La Suède est un contributeur net au budget communautaire, très
attachée à la rigueur budgétaire en matière de
dépenses agricoles communautaires. Les propositions de la Commission
sont l'occasion pour ce pays d'exprimer la nécessité d'une
réforme de la PAC allant dans le sens d'une agriculture orientée
vers le marché, compétitive et moins contenue.
C'est pourquoi, la Suède est satisfaite des orientations de la
Commission et prône, pour les différents secteurs de la
production, le rapprochement progressif vers les prix mondiaux, compensé
de manière à éviter toute distorsion de concurrence pour
le secteur du lait -signifiant la disparition à terme des quotas-.

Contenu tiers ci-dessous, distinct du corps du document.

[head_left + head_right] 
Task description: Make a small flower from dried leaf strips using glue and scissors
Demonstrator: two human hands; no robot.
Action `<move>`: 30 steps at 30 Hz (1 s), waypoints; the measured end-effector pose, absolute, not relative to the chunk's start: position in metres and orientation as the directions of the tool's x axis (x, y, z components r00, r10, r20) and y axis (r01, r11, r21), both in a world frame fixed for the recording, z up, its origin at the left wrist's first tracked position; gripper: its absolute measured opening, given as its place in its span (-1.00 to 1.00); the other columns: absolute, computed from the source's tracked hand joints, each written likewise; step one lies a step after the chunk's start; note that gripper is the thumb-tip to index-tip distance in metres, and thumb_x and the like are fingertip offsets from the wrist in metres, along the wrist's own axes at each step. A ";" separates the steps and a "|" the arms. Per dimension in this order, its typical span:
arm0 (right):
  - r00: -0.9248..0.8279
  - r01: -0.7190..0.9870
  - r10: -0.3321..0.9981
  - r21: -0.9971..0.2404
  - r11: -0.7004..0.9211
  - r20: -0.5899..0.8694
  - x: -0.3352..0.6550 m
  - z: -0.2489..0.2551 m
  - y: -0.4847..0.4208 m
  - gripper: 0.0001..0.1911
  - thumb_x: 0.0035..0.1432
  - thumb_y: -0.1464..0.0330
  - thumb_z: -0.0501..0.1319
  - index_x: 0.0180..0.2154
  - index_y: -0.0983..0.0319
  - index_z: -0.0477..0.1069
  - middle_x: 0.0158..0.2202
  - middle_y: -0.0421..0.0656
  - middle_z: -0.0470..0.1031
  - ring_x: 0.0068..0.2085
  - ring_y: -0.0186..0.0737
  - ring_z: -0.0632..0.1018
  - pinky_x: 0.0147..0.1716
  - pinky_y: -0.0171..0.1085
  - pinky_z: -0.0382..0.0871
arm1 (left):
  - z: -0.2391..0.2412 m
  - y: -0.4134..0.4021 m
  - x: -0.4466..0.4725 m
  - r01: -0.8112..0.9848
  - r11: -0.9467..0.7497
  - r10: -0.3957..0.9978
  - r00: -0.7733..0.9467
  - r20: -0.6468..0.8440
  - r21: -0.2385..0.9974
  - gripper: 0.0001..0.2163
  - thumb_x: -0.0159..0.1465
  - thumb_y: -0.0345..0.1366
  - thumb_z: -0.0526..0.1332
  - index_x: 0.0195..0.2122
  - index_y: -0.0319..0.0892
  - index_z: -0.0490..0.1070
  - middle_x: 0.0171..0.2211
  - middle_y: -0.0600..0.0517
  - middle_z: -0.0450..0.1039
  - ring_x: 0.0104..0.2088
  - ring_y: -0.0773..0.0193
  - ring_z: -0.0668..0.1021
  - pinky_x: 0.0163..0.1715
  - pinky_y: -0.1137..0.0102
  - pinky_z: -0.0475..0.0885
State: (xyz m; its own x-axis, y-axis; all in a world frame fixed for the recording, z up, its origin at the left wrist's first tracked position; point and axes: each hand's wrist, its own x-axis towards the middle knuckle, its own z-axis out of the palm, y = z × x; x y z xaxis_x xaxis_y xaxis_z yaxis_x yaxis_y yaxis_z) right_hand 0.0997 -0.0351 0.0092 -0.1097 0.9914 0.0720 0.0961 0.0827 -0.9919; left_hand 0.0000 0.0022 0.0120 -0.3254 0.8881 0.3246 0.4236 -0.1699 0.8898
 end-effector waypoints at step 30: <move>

Le consommateur (faible niveau des prix à la consommation), la
sécurité alimentaire, le bien-être animal, et la protection
de l'environnement par l'occupation de l'espace rural restent,
parallèlement à une diminution du coût de la PAC, ses
quatre principales préoccupations.
Si la
Confédération des agriculteurs suédois
(LRF) est globalement favorable à une libéralisation progressive
du commerce mondial des produits agricoles et à des réformes
supplémentaires, elle ne partage toutefois pas toutes les positions du
Gouvernement suédois. La Confédération estime que les prix
des produits agricoles doivent couvrir les coûts de production et que la
proposition de la Commission ne permet pas d'atteindre cet objectif en
Suède. De plus, elle s'oppose à la modulation et au plafonnement,
car ces mesures ne favorisent pas la compétitivité des
exploitations agricoles. Elle est également opposée à tout
système qui " renationaliserait " la politique agricole
commune. De même, l'introduction de l'écoconditionnalité
dans le système d'aides est vue avec prudence par le LRF. En revanche,
le LRF serait favorable à une dotation budgétaire plus importante
pour l'environnement et la politique rurale, à condition qu'elle ne
pénalise pas les politiques de marché. Par ailleurs, la prime
unique pour les grandes cultures n'a pas les faveurs de la
Confédération, qui craint que la production d'oléagineux
ne disparaisse en Suède. Depuis l'adhésion de la Suède
à l'Union Européenne, la production d'oléagineux a
déjà diminué de 50 %. En revanche, le LRF voit
positivement un certain nombre d'objectifs de la Commission exprimés
dans l'Agenda 2000, comme par exemple le soutien du revenu. Toutefois, le
LRF plaide pour une compensation intégrale des baisses de prix.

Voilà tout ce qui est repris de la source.